Free and legal MP3: Better Oblivion Community Center (jangly, literate, occasionally loud)

A loose-limbed paean to 21st-century chaos.

“Dylan Thomas” – Better Oblivion Community Center

When a song comes along that’s this affable and effective, you can begin to wonder why everyone doesn’t do this. It seems so straightforward!: lay down a jangly, toe-tapping groove, add in a friendly descending melody peopled by tumbly, literate lyrics, performed by same-note, male-female harmonies, and boom—terrific song. Consider the couple of interruptions from rambunctious guitars (for instance, at 1:22) a bonus.

By their own accounts, Conor Oberst and Phoebe Bridgers, who together comprise Better Oblivion Community Center, did in fact find this song pretty easy to write—Oberst has been quoted as calling the song a “happy accident.” It sprung from a discussion of a Reply All episode (they are both big fans of this great podcast) that had to do with the conspiracy theories online that posit, in apparent seriousness, that the current American president is only pretending to be a colossal moron. Oh and the Dylan Thomas connection seems to do with the basic fact that Oberst is himself a long-time admirer of the Irish poet.

I assume fans either of Oberst or of Bridgers individually will dig this but I myself wasn’t either in particular and I dig it too, in a whole-is-greater-than-the-sum-of-its-parts way. Their blended voices in this relatively upbeat setting have a delightful elan that overshadows a draggy melancholy that, to my ears, can beset both of them on their own. Not that there’s anything wrong with draggy melancholy! Sometimes that’s just the thing. But, not a thing on this loose-limbed paean to 21st-century chaos.

“Dylan Thomas” is the third track on the Better Oblivion Community Center’s self-titled debut, released in January. You can stream it as well as buy it (digital, CD, vinyl) via Bandcamp. MP3 via KEXP.

Free and legal MP3: Son (swaying ballad w/ heft & purpose)

Son’s voice has a depth and elasticity that brings Thom Yorke to mind, if the Radiohead front man were content singing an easy-going melody these days.

Son

“Y&M” – Son

Even here in 2019, a song will sometimes, still, arrive with a kind of purity—an individual artist, minus any management or PR apparatus, reaching out, with enough skill to assemble an articulate and easy-to-navigate email, but minus the weight and hype of an all-out media barrage. Sadly, artists who take this DIY path often end up disregarded by current standards—emails ignored, with few social media followers and no Hype Machine love, they exist in a veritable Slough of Despond, 21st-century style. And lord knows not every on-their-own musician is making music worthy of widespread attention. But it can happen, and when it does, I feel the world brighten.
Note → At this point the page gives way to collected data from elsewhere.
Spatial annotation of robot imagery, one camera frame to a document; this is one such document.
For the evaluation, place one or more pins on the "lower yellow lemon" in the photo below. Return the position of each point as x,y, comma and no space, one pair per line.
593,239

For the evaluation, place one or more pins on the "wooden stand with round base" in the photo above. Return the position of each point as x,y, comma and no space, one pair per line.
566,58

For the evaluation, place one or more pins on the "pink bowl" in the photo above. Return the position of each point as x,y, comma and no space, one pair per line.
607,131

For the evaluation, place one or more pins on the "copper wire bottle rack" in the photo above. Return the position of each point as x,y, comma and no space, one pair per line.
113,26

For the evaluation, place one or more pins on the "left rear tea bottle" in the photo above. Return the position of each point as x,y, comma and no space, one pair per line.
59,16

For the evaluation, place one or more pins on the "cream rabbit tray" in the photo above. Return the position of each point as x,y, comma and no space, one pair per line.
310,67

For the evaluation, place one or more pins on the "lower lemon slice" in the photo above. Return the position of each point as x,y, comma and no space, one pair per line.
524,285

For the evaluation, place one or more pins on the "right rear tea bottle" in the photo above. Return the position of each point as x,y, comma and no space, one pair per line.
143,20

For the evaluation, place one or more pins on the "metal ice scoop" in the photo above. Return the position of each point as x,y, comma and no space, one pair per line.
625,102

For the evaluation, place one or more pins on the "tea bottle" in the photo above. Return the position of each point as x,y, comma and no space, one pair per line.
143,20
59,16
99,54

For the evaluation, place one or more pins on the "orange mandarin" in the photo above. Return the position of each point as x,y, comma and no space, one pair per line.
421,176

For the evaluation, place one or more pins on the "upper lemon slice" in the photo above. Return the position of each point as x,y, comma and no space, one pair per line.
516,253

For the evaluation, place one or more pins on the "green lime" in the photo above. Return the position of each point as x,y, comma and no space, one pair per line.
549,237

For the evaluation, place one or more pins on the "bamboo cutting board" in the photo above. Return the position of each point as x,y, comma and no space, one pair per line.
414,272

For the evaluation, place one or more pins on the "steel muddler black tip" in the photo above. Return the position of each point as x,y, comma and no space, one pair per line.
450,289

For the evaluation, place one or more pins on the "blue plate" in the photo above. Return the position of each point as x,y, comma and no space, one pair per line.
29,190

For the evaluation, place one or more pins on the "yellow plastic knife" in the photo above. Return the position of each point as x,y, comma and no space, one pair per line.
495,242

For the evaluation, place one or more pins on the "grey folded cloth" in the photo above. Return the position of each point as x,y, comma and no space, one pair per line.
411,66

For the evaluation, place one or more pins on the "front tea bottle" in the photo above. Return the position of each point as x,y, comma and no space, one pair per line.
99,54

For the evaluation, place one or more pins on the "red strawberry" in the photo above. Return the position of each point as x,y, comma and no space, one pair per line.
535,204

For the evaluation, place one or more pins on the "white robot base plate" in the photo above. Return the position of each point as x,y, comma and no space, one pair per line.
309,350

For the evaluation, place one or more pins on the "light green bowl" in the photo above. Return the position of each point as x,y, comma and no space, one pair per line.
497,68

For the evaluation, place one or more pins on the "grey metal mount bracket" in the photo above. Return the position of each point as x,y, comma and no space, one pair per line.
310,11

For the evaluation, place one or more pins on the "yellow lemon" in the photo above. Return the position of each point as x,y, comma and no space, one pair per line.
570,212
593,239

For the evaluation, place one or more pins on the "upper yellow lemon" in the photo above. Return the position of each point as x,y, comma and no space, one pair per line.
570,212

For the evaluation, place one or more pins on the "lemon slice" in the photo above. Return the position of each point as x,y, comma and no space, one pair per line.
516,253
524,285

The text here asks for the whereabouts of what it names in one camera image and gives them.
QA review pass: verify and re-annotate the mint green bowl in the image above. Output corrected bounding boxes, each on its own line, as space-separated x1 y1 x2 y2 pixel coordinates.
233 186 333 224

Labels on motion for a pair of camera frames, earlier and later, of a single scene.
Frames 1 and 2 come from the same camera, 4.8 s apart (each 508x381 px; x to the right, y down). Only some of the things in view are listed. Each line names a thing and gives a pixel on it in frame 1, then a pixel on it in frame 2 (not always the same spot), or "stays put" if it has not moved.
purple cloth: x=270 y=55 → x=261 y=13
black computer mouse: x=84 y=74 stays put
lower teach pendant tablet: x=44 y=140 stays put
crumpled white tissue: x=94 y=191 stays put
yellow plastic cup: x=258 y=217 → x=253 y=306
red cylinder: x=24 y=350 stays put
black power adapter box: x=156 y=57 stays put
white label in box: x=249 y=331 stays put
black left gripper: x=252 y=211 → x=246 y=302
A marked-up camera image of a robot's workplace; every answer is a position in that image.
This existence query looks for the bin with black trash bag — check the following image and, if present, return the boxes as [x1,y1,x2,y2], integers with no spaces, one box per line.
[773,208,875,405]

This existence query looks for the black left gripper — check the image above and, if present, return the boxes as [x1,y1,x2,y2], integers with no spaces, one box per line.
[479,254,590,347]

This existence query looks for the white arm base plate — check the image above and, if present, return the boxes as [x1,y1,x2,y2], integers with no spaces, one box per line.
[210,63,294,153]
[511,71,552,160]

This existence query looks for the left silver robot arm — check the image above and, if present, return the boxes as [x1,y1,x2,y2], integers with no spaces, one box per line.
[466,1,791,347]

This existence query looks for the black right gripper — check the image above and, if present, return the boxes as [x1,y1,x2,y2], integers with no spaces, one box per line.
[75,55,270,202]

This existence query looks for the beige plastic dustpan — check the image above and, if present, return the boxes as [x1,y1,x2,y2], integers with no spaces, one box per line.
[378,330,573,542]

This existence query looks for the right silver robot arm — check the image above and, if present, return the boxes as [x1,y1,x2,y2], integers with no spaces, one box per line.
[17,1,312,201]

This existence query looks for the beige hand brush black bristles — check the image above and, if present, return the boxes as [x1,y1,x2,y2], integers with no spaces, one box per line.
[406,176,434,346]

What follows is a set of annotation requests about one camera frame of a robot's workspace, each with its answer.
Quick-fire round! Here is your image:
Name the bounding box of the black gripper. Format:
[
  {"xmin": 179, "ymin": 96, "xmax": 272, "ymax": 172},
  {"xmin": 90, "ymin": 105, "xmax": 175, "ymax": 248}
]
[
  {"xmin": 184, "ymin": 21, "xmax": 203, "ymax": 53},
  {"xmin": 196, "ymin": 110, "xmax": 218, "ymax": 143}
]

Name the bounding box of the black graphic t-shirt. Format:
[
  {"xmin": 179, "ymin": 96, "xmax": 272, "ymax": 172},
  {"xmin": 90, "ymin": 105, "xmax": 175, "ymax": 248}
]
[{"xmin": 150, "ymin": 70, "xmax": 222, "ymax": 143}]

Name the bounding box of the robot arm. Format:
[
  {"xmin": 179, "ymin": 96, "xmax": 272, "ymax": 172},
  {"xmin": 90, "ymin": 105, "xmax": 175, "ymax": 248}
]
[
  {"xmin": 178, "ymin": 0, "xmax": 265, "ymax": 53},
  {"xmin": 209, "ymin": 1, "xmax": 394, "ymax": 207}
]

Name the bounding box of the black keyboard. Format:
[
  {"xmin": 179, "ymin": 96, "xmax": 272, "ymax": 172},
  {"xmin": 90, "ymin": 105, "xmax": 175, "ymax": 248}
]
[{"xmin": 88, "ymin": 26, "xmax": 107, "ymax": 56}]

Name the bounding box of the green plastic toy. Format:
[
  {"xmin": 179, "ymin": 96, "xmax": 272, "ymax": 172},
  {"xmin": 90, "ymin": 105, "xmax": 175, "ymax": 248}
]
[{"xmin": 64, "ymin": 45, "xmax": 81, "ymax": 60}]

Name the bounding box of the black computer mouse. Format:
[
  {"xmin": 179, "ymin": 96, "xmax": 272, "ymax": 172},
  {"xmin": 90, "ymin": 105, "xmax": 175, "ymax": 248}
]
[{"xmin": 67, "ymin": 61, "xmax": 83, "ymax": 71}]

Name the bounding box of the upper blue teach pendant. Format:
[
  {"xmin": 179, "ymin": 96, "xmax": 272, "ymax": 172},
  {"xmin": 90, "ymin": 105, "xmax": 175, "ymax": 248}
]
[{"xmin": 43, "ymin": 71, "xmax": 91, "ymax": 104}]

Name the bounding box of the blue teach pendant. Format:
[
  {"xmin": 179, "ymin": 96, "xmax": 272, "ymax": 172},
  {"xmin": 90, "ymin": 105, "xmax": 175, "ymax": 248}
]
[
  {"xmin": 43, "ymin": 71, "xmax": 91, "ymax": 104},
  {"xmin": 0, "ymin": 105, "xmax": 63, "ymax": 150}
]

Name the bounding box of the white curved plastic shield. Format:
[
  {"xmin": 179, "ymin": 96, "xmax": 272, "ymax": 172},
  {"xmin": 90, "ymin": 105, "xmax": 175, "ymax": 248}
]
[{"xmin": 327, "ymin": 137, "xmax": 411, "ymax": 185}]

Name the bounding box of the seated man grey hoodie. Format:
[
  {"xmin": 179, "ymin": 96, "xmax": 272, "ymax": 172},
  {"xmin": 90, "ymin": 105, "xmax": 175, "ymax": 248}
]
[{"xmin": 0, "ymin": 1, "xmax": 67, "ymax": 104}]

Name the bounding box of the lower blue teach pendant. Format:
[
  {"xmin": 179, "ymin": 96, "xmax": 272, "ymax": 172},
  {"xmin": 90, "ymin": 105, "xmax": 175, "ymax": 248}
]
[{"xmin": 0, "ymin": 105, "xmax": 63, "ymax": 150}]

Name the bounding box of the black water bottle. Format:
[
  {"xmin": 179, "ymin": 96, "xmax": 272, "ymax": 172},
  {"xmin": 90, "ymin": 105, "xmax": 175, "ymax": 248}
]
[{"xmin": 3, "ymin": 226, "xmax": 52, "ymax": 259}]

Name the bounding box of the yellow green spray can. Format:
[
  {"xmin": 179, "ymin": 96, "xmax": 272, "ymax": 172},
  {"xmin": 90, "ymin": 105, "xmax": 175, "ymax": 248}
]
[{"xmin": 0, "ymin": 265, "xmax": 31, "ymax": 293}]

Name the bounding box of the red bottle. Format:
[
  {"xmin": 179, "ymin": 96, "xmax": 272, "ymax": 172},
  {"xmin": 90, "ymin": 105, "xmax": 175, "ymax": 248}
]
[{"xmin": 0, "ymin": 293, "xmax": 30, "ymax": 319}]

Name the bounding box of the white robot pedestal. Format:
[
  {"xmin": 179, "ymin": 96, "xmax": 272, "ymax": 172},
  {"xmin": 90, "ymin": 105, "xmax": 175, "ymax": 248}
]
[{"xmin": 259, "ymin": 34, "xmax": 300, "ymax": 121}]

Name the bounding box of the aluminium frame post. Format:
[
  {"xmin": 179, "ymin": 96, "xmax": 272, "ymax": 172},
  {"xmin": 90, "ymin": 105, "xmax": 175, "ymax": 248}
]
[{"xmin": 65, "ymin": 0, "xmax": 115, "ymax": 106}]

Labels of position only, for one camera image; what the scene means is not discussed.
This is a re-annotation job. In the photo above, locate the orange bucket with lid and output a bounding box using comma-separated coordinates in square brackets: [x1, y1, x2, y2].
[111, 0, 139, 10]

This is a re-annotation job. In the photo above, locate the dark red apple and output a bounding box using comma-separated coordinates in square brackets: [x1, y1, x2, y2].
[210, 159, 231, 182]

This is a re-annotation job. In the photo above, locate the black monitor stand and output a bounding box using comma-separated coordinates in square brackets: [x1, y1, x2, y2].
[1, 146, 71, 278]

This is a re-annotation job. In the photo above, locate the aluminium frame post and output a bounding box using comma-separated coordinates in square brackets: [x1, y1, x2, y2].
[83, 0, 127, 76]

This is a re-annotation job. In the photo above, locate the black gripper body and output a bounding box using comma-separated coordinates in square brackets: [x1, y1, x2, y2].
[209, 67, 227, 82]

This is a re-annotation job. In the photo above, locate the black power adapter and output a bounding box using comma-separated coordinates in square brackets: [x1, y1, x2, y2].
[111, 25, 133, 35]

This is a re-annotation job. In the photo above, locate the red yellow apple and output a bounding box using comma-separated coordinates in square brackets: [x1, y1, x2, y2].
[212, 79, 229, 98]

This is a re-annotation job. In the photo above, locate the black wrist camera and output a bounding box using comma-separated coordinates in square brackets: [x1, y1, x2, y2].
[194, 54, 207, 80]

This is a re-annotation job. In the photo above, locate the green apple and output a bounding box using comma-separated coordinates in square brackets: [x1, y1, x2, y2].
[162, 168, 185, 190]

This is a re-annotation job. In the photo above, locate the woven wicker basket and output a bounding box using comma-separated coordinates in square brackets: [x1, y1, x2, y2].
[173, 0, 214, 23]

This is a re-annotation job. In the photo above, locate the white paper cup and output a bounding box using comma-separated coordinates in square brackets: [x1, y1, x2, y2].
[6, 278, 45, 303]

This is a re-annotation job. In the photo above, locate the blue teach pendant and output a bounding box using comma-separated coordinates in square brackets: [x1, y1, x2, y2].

Take this track by a musician who calls himself Son. Based in London, he was born and raised in Belarus, which I only know because I asked him. As of now, not a whole lot of info about the guy is available online, and even if there were, his moniker of choice is all but impossible to Google. But, all the more reason not to concern oneself with anything but the music. And the music is excellent: a swaying ballad with heft and purpose, “Y&M” launches with little fanfare, but takes its time unfolding (note, for instance, the nine-second gap between the first and second lines of the verse). The early cymbal rolls add to the anticipation of something about to happen. Son’s voice has a depth and elasticity that brings Thom Yorke to mind, if the Radiohead front man were content singing an easy-going melody these days. And while “Y&M” may not operate on a five-star level across the board—I’m not sure, for instance, we need that long second of absolute dead air at 2:44—the fact that this thing was written, produced, recorded, mixed, and mastered by this anonymous Londoner is pretty stunning. And, I have to say, I’m kind of okay with the break in the music after all given that it is followed by a one-minute guitar solo of serious thought and power.

“Y&M”—short for “you and me,” as repeated in the chorus—was released in January. Thanks to the artist for the MP3. If you want to support him, you can buy the track on Bandcamp.

Free and legal MP3: Heavy Heart (languorous dream pop)

“Bed Bug” is so approachable that you may not notice the slurry of indistinct noise that leavens this languorous tune.

Heavy Heart

“Bed Bug” – Heavy Heart

Ambling at a walking 4/4 pace, “Bed Bug” is so approachable that you may not notice the slurry of indistinct noise that leavens this languorous and crafty tune. There are instruments to discern, for sure—drums, guitar, bass: the traditional suspects—but there’s also that special dream-pop sauce of amorphous sound blurring the background into something that you hear and don’t hear at the same time. Note in particular how it rises in volume at the chorus (first iteration at 0:44), an indecipherable swirl underpinning the lovely melody, which by the way ends with a kind of unresolved resolution (1:06-1:11) (a neat trick in and of itself).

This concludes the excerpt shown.